Repeat exactly each line of the data provided below.

[DATASET CONTENT — start]

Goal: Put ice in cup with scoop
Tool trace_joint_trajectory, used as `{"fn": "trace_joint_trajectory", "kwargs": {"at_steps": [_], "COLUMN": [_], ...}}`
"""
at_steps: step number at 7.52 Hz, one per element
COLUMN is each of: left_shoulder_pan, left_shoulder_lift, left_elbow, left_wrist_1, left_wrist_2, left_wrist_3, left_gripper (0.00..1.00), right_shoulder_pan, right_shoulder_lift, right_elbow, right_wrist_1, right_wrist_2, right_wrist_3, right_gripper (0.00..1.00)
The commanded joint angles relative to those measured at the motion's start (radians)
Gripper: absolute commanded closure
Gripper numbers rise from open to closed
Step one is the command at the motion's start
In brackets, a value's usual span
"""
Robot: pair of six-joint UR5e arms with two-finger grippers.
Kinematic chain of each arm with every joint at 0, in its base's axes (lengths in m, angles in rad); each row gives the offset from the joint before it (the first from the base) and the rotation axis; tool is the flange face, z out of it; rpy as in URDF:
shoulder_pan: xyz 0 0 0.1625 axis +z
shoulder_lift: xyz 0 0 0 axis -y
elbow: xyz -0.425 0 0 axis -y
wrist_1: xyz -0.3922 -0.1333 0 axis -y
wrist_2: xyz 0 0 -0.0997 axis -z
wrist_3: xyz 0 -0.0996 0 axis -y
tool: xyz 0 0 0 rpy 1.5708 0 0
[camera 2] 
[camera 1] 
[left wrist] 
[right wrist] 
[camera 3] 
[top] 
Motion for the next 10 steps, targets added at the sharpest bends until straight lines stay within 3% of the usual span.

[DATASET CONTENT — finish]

▶ [SOLVED EXERCISE]:
Goal: Put ice in cup with scoop
Tool trace_joint_trajectory, used as `{"fn": "trace_joint_trajectory", "kwargs": {"at_steps": [_], "COLUMN": [_], ...}}`
"""
at_steps: step number at 7.52 Hz, one per element
COLUMN is each of: left_shoulder_pan, left_shoulder_lift, left_elbow, left_wrist_1, left_wrist_2, left_wrist_3, left_gripper (0.00..1.00), right_shoulder_pan, right_shoulder_lift, right_elbow, right_wrist_1, right_wrist_2, right_wrist_3, right_gripper (0.00..1.00)
The commanded joint angles relative to those measured at the motion's start (radians)
Gripper: absolute commanded closure
Gripper numbers rise from open to closed
Step one is the command at the motion's start
In brackets, a value's usual span
"""
Robot: pair of six-joint UR5e arms with two-finger grippers.
Kinematic chain of each arm with every joint at 0, in its base's axes (lengths in m, angles in rad); each row gives the offset from the joint before it (the first from the base) and the rotation axis; tool is the flange face, z out of it; rpy as in URDF:
shoulder_pan: xyz 0 0 0.1625 axis +z
shoulder_lift: xyz 0 0 0 axis -y
elbow: xyz -0.425 0 0 axis -y
wrist_1: xyz -0.3922 -0.1333 0 axis -y
wrist_2: xyz 0 0 -0.0997 axis -z
wrist_3: xyz 0 -0.0996 0 axis -y
tool: xyz 0 0 0 rpy 1.5708 0 0
[camera 2] 
[camera 1] 
[left wrist] 
[right wrist] 
[camera 3] 
[top] 
Motion for the next 10 steps, targets added at the sharpest bends until straight lines stay within 3% of the usual span.

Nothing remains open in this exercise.